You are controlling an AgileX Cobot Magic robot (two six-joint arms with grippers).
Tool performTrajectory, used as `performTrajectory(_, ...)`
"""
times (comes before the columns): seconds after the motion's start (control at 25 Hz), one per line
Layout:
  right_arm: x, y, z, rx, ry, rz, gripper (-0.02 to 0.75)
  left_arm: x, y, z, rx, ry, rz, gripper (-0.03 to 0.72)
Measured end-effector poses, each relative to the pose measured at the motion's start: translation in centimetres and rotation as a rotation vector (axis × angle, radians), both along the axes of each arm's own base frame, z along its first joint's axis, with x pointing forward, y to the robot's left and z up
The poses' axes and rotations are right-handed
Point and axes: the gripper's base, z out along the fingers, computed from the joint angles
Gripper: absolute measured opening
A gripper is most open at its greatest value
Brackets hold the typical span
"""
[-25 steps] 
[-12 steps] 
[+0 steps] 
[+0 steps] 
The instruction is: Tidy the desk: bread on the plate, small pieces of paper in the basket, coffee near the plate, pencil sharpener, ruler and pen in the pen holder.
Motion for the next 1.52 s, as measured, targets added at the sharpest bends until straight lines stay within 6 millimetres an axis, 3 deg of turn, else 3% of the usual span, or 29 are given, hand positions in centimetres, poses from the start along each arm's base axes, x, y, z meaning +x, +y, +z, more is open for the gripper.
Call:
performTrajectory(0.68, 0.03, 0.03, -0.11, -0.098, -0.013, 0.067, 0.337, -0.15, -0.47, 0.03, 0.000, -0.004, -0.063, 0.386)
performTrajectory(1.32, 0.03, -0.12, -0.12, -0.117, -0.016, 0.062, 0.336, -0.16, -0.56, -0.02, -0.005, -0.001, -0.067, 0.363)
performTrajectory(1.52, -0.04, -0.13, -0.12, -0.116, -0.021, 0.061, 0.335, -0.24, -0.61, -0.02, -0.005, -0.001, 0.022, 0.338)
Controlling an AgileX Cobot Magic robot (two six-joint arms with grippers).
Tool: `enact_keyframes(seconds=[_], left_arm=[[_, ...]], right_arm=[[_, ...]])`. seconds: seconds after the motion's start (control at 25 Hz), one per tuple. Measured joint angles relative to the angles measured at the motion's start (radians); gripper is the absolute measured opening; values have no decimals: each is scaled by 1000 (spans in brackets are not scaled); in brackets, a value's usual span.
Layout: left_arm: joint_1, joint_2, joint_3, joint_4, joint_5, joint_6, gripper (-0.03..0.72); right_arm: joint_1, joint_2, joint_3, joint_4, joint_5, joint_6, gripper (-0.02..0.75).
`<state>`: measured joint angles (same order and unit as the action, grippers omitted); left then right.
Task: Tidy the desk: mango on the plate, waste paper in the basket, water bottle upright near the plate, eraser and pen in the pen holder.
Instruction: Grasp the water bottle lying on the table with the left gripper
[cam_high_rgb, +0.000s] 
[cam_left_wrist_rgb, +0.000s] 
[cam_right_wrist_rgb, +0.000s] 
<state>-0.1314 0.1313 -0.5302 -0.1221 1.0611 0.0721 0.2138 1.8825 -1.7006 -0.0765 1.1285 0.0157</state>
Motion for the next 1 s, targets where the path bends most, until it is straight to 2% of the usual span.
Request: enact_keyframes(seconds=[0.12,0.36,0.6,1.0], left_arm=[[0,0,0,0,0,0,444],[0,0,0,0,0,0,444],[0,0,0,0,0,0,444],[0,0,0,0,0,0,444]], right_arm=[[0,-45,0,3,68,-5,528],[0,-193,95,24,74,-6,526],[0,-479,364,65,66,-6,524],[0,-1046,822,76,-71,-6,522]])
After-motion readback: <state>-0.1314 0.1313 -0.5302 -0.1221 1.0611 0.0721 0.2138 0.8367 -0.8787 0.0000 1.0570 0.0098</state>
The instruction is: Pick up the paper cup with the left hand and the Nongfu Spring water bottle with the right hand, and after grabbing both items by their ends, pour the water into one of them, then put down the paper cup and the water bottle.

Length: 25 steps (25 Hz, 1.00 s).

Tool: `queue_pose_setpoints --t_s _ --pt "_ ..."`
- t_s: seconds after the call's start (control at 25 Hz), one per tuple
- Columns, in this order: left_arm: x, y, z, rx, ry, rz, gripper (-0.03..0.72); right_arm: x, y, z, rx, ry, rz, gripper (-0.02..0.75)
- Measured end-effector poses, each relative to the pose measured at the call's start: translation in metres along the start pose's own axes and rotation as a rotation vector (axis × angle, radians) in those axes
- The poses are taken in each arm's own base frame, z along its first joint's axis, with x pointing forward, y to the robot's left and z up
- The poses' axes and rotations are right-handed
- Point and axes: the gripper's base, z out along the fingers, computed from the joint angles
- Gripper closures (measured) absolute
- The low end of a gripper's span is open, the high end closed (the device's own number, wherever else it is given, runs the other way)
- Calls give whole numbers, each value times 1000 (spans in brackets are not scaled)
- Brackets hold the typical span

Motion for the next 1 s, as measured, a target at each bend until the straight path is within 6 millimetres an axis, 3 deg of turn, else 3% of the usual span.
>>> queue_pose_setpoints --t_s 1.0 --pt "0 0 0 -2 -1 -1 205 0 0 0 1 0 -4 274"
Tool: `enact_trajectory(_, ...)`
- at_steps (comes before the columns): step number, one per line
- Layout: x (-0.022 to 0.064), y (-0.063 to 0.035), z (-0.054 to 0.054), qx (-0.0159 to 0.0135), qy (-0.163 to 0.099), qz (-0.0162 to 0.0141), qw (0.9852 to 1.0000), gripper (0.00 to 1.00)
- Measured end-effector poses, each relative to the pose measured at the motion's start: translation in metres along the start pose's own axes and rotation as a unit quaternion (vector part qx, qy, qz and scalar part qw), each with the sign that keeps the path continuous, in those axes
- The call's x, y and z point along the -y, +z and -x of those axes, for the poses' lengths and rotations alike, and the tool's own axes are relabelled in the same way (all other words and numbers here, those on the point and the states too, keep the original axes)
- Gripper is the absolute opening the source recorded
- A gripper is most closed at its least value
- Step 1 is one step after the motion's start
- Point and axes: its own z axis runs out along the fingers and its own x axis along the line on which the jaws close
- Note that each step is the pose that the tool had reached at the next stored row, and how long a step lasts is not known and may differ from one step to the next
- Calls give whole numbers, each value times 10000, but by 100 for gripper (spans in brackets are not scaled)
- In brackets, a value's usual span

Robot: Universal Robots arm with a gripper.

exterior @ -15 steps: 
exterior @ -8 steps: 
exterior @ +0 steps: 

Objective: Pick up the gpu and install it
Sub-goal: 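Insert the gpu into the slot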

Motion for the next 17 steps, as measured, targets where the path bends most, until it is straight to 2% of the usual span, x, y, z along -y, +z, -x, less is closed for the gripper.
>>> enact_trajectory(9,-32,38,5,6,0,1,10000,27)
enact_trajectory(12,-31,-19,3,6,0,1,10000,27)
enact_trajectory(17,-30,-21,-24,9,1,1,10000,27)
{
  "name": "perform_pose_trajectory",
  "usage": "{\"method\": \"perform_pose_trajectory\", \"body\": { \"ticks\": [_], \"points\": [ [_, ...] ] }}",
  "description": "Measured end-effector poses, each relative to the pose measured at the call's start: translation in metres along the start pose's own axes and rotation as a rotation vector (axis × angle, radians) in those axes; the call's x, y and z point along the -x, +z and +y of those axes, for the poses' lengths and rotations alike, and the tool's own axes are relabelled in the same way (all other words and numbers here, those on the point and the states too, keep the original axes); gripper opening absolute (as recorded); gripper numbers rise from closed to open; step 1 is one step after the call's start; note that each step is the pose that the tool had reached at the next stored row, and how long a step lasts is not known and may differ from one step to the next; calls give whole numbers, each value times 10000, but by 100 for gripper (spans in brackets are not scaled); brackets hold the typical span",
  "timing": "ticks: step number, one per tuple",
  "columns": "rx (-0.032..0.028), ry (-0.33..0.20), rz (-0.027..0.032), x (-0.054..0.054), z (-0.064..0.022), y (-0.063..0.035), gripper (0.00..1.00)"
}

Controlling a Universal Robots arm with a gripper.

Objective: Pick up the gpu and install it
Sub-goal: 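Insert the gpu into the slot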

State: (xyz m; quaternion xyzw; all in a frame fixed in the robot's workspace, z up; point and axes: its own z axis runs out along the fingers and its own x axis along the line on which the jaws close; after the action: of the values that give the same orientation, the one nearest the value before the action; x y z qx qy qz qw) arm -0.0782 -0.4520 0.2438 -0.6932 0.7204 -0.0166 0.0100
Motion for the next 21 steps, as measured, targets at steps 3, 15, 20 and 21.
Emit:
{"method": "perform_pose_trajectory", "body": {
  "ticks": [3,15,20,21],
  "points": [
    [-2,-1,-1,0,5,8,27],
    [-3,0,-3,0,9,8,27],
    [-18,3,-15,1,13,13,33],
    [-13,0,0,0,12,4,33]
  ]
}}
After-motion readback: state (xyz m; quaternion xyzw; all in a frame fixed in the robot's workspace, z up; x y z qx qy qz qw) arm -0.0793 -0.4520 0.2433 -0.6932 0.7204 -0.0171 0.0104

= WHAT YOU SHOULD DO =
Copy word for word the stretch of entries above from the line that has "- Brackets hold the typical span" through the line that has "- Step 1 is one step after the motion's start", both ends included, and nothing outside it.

= RESPONSE FOR THIS EXERCISE =
- Brackets hold the typical span

Motion for the next 1 s, as measured, a target at each bend until the straight path is within 6 millimetres an axis, 3 deg of turn, else 3% of the usual span.
>>> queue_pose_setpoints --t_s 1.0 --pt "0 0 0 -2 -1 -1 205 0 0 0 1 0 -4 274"
Tool: `enact_trajectory(_, ...)`
- at_steps (comes before the columns): step number, one per line
- Layout: x (-0.022 to 0.064), y (-0.063 to 0.035), z (-0.054 to 0.054), qx (-0.0159 to 0.0135), qy (-0.163 to 0.099), qz (-0.0162 to 0.0141), qw (0.9852 to 1.0000), gripper (0.00 to 1.00)
- Measured end-effector poses, each relative to the pose measured at the motion's start: translation in metres along the start pose's own axes and rotation as a unit quaternion (vector part qx, qy, qz and scalar part qw), each with the sign that keeps the path continuous, in those axes
- The call's x, y and z point along the -y, +z and -x of those axes, for the poses' lengths and rotations alike, and the tool's own axes are relabelled in the same way (all other words and numbers here, those on the point and the states too, keep the original axes)
- Gripper is the absolute opening the source recorded
- A gripper is most closed at its least value
- Step 1 is one step after the motion's start

With the output given, the exercise is complete.